• Des saucisses au sursaut.

    Les saucisses, que poussait Marceau, avançaient dans le plateau en suivant une trajectoire circulaire. Parfois, il arrêtait pour replacer le dessin en forme d'escargot que formait ce boyau interminable qu'il gonflait de rondeur régulière. Une fois que le plateau était rempli, il étranglait à une cadence quasi horlogère et à intervalles étonnement réguliers l’intestin ovin déroulé. Enfin les saucisses toutes luisantes de fraîcheur étaient prêtes pour la vente.

    Lorsque Marceau laissa la machine à Thomas, il lui demanda :

    - T'as bien vu comment j'ai fait ?

    - Oui, ça n'a pas l'air difficile, lui répondit-il, il ne voulait pas avoir l’air bête.

    - Quand tu auras fini le boyau que je vais enfiler sur la douille, tu m'appelleras, ok ? À ce moment-là, il faudra que tu tournes la manivelle très vite dans l'autre sens pour éviter que la chair continue à couler. Si tu fais bien ce que je te dis, tu verras, ça fera ventouse : le contenu sera aspiré et repartira gentiment d’où il vient, c’est-à-dire au fond du poussoir. C’est le seul moyen d’arrêter tout. Tu comprends ?

    - Oui. Je fais comme ça, lui montre-t-il fièrement.

    - C'est ça, t'as tout compris !

    - Bon ben, je n'ai plus qu'à m’y mettre, alors !

    Thomas était ravi de voir qu'il était capable de réaliser un travail concret à l’aide de ses propres mains inexpertes. Des saucisses. Ses camarades de classe ne pourraient pas en dire autant. Ils n'avaient jamais effectué de pareilles réalisations. Il leur raconterait dans le détail comment il avait pratiqué et le temps qu'il avait passé à pousser ces kilogrammes de chair dans un boyau.

    Ils ne le croiraient pas, c’est sûr. Ils savaient qu'il exagérait. Il en rajoutait pour être sûr d’avoir du succès : il avait compris que ses copains préféraient des histoires qu'ils n'avaient pas l'habitude d'entendre.

     

    Thomas surveillait avec attention – comme son oncle le lui avait montré - la route que prenait le boyau qu'il remplissait. En l’imitant, il tournait la manivelle du poussoir pour construire une spirale dans le plateau. Il ne fallait surtout pas que ce qu'il poussait déborde et tombe par terre. Le résultat aurait été facile à imaginer.

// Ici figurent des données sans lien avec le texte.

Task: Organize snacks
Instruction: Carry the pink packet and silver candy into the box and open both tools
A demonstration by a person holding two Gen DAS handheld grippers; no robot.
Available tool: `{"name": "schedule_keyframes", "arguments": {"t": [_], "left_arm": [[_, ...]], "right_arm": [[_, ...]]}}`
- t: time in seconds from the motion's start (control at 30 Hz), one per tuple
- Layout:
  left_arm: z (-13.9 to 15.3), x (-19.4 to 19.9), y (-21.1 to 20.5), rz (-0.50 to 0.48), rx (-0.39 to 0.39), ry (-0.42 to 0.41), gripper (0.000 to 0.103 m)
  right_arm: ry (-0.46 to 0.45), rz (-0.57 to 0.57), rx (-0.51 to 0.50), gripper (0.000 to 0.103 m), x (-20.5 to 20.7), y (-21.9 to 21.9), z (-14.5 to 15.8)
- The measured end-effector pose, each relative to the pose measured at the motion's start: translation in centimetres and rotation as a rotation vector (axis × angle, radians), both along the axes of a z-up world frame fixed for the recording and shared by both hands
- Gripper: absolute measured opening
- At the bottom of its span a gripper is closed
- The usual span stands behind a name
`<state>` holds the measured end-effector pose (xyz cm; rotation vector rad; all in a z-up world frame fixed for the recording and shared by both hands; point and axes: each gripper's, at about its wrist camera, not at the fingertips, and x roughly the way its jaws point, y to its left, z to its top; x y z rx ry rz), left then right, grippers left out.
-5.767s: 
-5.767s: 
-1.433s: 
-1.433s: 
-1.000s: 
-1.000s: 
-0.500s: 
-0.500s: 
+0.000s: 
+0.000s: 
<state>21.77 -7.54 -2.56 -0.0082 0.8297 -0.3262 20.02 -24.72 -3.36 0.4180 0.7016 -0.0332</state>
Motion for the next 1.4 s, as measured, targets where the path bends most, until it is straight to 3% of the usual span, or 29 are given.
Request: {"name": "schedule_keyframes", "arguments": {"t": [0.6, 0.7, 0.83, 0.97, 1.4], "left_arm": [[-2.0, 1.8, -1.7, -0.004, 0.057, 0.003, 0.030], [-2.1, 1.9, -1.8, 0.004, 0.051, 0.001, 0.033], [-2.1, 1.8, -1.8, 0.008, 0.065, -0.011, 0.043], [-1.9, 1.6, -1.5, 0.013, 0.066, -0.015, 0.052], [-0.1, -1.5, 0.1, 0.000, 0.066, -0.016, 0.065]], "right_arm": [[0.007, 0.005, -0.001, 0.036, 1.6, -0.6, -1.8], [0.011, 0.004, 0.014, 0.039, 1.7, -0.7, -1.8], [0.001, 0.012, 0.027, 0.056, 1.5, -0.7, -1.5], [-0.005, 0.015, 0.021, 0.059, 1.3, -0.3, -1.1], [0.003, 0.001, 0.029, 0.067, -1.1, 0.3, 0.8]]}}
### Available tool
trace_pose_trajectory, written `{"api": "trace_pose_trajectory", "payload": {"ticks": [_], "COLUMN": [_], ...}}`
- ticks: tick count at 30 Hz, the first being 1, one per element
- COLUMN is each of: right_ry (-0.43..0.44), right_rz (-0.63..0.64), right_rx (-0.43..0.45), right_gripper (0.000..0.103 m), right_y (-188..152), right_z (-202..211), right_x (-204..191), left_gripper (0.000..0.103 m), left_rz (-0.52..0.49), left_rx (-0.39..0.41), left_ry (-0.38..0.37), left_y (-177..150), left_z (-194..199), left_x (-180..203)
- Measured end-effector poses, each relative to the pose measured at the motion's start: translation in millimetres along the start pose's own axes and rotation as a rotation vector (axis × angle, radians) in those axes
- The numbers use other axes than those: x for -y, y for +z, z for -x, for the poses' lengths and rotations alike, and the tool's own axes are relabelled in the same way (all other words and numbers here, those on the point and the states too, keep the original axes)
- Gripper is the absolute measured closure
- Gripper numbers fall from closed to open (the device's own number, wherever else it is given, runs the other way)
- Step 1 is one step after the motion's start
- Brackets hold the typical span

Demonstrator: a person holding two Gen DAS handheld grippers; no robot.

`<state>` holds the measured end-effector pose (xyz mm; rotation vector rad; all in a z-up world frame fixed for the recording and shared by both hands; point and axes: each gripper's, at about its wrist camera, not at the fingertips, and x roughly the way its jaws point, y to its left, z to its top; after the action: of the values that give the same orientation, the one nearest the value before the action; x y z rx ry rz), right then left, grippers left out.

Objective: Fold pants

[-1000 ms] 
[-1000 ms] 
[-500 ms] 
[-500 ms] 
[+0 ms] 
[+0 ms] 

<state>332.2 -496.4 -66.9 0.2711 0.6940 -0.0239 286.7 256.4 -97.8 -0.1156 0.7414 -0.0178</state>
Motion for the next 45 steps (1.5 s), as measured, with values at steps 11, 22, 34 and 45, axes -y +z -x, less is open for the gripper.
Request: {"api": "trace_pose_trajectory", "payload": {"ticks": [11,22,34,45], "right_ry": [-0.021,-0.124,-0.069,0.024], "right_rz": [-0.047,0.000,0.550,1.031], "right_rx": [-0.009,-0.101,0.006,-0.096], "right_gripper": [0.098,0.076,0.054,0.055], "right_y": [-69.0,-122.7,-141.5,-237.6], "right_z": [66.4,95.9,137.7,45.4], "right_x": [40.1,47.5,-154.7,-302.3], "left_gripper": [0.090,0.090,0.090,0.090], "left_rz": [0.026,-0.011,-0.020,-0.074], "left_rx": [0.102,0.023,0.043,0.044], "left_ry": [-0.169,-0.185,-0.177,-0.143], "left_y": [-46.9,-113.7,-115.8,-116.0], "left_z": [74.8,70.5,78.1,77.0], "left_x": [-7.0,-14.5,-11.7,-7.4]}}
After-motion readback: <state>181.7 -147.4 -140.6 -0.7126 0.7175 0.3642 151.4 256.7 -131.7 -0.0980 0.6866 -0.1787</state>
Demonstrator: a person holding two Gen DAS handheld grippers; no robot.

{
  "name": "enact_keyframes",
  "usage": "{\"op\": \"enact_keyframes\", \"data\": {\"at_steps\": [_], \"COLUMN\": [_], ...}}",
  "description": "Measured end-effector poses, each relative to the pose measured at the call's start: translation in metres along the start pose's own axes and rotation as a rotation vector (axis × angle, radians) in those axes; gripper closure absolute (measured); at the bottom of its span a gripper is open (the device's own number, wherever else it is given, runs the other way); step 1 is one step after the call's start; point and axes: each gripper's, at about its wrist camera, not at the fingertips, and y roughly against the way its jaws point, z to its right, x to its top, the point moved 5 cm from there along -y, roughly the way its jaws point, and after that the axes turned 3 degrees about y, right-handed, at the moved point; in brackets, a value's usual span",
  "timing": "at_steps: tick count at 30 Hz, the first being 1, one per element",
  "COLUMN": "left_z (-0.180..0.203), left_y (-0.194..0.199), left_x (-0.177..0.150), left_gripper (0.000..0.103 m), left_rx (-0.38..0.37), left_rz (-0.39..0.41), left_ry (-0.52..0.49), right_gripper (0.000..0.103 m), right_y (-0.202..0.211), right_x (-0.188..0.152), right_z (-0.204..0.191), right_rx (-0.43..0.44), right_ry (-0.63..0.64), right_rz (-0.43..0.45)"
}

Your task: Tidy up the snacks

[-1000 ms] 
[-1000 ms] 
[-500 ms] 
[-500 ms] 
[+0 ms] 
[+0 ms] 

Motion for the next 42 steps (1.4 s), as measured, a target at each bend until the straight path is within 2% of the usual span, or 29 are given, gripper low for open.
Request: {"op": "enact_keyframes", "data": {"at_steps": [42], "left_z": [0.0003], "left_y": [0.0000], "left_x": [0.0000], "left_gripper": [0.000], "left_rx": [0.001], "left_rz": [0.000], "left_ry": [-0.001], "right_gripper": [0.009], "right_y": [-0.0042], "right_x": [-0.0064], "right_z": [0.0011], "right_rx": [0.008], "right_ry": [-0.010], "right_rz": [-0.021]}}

    Tout en sortant du cylindre en fer, la viande hachée crépitait légèrement et en continu quand elle s’engouffrait dans le boyau. Il mit du temps avant de comprendre que seul l’intestin , car il se tendait au contact de la compression de l’air et de la chair humide, provoquait ce bruit bizarre de défécation puissance dix.

     

    À force de pousser et de pousser, Thomas oubliait qu'il travaillait. Ses gestes devenaient automatiques. Ses yeux, toujours rivés sur la brillance de l’intestin, se perdaient dans la réalité du travail depuis plus d’une demi-heure. Il aimait ces instants d'égarement que les tâches répétitives occasionnaient sur sa perception. Ils lui permettaient de s'amuser à se perdre pour le plaisir de mieux se retrouver, de rêvasser, de songer à autre chose. Il avait le sentiment de se transformer en un autre garçon parce qu’il ne se comprenait plus lui-même ni ce qu’il accomplissait vraiment. Il avait la sensation de se dédoubler et de se voir à l'oeuvre. Il s’observait en train de remplir l'espace de saucisses qui poussaient et qui poussaient dans tout le laboratoire. Le crépitement devint subitement infernal et le fit sursauter.